** Description of the task **
Look through the data below. Collect every line where the word "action" occurs.

Start of Exercise material

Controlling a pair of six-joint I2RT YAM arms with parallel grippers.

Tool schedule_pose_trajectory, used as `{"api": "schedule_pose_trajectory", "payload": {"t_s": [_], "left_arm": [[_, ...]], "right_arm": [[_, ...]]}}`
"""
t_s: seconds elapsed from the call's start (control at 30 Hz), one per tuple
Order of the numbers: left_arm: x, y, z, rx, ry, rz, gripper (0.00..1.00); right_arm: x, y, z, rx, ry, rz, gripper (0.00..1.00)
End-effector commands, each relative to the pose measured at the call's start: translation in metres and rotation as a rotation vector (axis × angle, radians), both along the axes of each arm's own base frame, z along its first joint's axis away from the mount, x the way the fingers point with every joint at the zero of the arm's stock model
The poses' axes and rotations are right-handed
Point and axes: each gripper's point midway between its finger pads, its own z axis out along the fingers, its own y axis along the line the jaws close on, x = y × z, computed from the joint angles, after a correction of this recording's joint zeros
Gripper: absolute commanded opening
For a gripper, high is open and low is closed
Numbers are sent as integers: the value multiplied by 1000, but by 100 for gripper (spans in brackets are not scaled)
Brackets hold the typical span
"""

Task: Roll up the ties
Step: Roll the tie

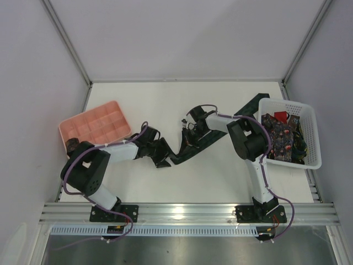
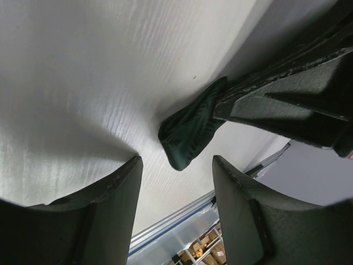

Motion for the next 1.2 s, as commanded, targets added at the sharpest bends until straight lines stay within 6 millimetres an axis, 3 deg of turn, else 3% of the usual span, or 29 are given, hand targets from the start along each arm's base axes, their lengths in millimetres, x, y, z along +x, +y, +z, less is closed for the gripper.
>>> {"api": "schedule_pose_trajectory", "payload": {"t_s": [0.0, 0.47, 0.57, 0.7, 0.87, 1.17], "left_arm": [[9, -2, -5, 0, -26, 47, 60], [2, -5, -36, 17, 94, 122, 53], [-2, -3, -42, 37, 110, 119, 47], [-4, 1, -46, 57, 108, 112, 21], [-6, 13, -48, 138, 95, 68, 1], [-12, 54, -40, 294, 6, -8, 1]], "right_arm": [[7, -5, -7, -30, -57, -4, 2], [8, -4, -7, -32, -55, -5, 2], [8, -5, -6, -33, -55, -7, 2], [7, -4, -5, -33, -60, -1, 2], [5, -3, -4, -59, -88, 31, 2], [-7, 19, 10, -50, -121, 80, 2]]}}
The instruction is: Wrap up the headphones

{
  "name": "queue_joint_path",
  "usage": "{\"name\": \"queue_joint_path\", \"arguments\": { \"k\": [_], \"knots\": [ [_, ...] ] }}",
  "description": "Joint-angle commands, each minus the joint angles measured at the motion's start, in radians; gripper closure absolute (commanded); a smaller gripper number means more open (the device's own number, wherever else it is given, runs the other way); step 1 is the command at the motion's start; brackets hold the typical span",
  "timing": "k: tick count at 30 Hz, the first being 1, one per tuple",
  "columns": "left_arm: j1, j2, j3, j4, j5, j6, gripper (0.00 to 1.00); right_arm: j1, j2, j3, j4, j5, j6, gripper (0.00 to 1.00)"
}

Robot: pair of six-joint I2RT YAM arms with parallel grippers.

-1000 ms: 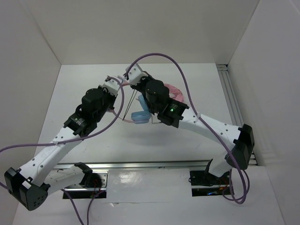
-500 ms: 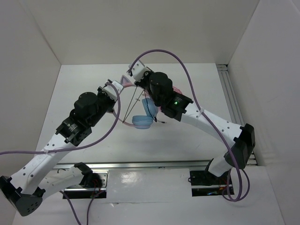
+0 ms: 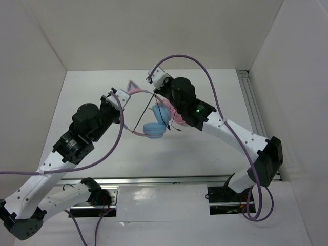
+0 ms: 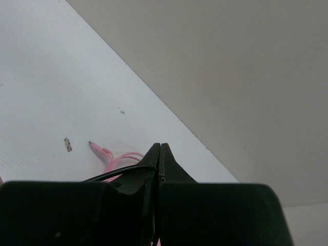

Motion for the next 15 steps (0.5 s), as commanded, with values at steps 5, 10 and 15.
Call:
{"name": "queue_joint_path", "arguments": {
  "k": [5, 10, 15],
  "knots": [
    [-0.017, -0.029, 0.077, -0.137, 0.095, 0.004, 1.00, -0.117, -0.092, -0.016, 0.153, 0.048, 0.065, 1.00],
    [-0.017, -0.049, 0.097, -0.099, 0.179, -0.071, 1.00, -0.150, -0.113, -0.053, 0.133, -0.166, 0.129, 0.99],
    [-0.017, -0.077, 0.134, -0.046, 0.120, -0.184, 1.00, -0.177, -0.110, -0.076, 0.110, -0.304, 0.226, 0.97]
  ]
}}
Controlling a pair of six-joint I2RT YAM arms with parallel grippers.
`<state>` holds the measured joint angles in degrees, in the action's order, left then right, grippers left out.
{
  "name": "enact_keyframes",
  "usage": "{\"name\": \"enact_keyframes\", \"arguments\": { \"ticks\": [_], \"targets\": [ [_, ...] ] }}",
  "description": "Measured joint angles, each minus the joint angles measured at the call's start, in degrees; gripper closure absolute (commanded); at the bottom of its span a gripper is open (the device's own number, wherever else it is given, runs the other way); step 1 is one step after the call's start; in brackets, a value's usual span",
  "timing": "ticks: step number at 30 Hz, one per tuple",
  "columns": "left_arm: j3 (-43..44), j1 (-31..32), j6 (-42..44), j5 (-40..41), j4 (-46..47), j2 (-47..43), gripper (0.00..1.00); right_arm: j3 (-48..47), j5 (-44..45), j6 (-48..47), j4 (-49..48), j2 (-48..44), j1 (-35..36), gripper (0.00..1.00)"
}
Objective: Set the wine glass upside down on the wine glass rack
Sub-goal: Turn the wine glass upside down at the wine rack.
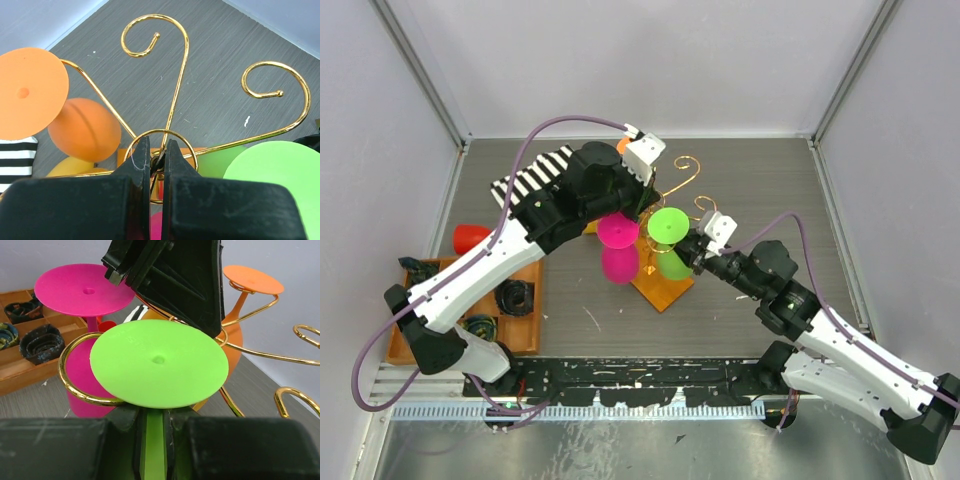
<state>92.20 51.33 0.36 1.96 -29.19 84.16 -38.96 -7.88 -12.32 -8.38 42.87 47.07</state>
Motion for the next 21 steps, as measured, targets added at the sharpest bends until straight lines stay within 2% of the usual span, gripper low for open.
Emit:
{"name": "enact_keyframes", "arguments": {
  "ticks": [10, 16, 21],
  "targets": [
    [0.28, 0.79, 0.46, -1.55, 0.13, 0.02, 1.0, 5.22, -2.58, -0.24, -6.38, -4.24, -0.15, 0.99],
    [0.28, 0.5, 0.17, -0.44, 1.42, 1.07, 1.0, 8.17, -9.11, 0.37, -9.75, -6.47, 0.72, 0.99],
    [0.33, 0.46, -0.24, -0.46, 1.36, 1.05, 1.0, 9.2, -9.88, 0.17, -11.82, -6.47, 0.74, 0.99]
  ]
}}
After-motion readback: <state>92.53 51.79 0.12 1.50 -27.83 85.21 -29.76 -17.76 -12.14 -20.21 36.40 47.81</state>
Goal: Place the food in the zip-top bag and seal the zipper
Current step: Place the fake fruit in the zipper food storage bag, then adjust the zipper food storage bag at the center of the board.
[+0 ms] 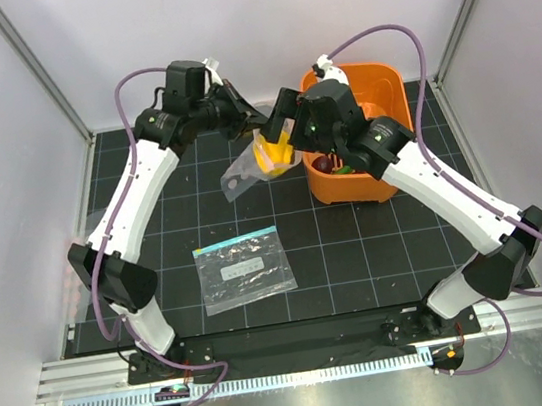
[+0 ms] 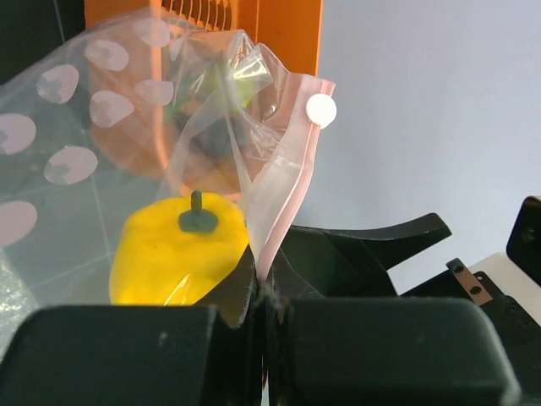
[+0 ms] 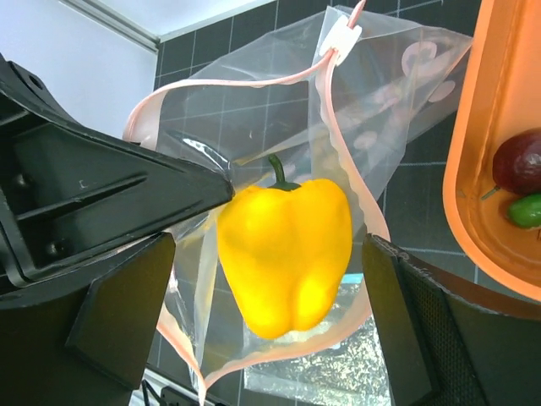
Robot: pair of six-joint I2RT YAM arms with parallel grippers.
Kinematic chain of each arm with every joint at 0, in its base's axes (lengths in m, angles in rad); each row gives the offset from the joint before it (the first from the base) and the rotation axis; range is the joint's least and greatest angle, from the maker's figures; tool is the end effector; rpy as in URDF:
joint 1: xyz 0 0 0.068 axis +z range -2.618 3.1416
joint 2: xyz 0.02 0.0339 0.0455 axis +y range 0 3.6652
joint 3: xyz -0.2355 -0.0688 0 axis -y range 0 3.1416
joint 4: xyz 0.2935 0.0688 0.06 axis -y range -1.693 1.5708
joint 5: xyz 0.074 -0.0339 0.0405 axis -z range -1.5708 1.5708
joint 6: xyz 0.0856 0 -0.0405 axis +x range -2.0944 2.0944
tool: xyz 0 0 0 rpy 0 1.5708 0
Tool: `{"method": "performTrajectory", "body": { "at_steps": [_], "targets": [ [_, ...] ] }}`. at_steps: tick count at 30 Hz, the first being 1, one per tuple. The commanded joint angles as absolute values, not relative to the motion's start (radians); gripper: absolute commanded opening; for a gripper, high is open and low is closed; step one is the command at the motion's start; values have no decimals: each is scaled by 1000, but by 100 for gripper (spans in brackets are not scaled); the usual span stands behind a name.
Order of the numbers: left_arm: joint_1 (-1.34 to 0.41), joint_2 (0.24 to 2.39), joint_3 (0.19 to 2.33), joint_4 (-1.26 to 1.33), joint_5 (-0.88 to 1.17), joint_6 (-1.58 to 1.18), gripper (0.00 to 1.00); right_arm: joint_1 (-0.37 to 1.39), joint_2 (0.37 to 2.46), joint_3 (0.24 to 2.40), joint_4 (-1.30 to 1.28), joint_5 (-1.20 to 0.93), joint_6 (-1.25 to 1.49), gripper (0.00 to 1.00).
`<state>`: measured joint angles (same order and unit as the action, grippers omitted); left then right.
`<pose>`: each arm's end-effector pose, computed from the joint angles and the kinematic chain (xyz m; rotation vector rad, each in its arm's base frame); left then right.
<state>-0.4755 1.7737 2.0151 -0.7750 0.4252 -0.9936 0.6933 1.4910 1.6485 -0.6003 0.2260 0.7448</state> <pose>0.4008 -0.2461 0.3953 -0.3190 2.3232 -1.2631 0.3383 0.2562 0.3861 0.2013 2.0603 0.6839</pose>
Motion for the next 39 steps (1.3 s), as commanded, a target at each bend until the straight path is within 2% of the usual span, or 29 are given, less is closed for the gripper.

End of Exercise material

** Your solution **
`<state>` holds the measured joint angles in degrees, in the action's order, left then right, grippers left out.
`<state>`: measured joint angles (same order and unit as the action, grippers omitted); left then right.

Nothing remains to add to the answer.